Dost Muhammad Khan (Note: دوست محمد خان) (c. 1894 – 1992) was an Afghan military officer who served as a colonel in the Royal Afghan Army under King Zahir Shah. He was the father of the military commander Ahmad Shah Massoud and grandfather of NRF leader Ahmad Massoud.

== Biography ==
Dost Muhammad Khan was born in c. 1894 in Bazarak, Panjshir Province, Afghanistan, to a Tajik family of the Sarkarda clan. His father, Muhammad Yahya Khan, was an Afghan military officer who fought under King Amanullah Khan in the Third Anglo-Afghan War against British India. Dost Mohammad Khan's wife, Bibi Khurshid, was described as a "modern-minded" woman who taught herself to read and write and was determined to educate her daughters alongside her sons.
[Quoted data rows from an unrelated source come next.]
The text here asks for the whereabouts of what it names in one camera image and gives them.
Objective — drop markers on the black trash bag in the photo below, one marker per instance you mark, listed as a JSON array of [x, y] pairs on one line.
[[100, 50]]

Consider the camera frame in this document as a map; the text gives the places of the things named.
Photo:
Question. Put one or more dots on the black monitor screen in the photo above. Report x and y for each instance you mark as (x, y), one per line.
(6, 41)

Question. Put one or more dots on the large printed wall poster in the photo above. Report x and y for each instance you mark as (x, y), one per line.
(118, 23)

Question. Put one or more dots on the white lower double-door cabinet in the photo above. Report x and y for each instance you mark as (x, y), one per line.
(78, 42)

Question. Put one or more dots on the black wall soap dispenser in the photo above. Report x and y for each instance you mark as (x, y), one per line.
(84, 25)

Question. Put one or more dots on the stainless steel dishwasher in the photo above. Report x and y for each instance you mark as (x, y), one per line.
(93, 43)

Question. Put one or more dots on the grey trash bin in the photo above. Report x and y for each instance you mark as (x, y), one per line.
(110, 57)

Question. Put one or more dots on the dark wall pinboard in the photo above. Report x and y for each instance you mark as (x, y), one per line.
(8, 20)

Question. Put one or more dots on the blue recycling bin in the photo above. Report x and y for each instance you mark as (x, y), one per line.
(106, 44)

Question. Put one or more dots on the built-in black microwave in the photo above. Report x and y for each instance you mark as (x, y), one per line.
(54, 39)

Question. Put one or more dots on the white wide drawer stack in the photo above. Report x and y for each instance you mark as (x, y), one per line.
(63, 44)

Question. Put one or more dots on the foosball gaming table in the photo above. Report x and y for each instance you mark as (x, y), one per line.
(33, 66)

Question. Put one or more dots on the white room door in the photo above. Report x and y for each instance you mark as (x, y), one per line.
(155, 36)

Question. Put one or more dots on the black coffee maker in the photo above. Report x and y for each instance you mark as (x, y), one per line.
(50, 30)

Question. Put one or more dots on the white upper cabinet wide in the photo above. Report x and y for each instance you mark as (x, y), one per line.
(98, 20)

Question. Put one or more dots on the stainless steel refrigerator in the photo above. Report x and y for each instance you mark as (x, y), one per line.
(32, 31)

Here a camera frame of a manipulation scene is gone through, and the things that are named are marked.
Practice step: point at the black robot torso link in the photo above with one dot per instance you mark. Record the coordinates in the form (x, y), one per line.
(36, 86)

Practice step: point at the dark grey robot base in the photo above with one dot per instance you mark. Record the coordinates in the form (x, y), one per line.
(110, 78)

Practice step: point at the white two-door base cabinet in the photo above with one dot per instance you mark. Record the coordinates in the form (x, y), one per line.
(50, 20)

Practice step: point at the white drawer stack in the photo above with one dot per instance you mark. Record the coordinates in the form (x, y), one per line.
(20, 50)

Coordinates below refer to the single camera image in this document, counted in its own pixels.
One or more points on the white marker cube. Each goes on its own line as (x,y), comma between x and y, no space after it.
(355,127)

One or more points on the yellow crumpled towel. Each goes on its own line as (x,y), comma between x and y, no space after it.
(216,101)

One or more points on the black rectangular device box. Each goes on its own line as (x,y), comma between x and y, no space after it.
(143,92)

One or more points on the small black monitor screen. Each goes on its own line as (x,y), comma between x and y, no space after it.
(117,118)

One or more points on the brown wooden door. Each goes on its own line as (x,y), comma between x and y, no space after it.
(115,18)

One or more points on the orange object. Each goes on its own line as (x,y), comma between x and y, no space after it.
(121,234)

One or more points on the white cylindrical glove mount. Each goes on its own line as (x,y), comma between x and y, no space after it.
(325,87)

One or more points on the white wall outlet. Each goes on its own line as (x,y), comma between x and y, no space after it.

After completing his military education, Dost Muhammad Khan served as colonel under King Zahir Shah. He later moved to Herat, where he served as chief of police. Afterward, Khan was dispatched to Kabul and the family moved there. Following the Soviet–Afghan War, he migrated to Pakistan and spent around twelve years there. Khan died in an accident in 1371 SH (1992) in Islamabad at the age of 98. He was buried in Peshawar, North-West Frontier Province, Pakistan.

== Sources ==

- Gall, Sandy (2021). "Afghan Napoleon: The Life of Ahmad Shah Massoud"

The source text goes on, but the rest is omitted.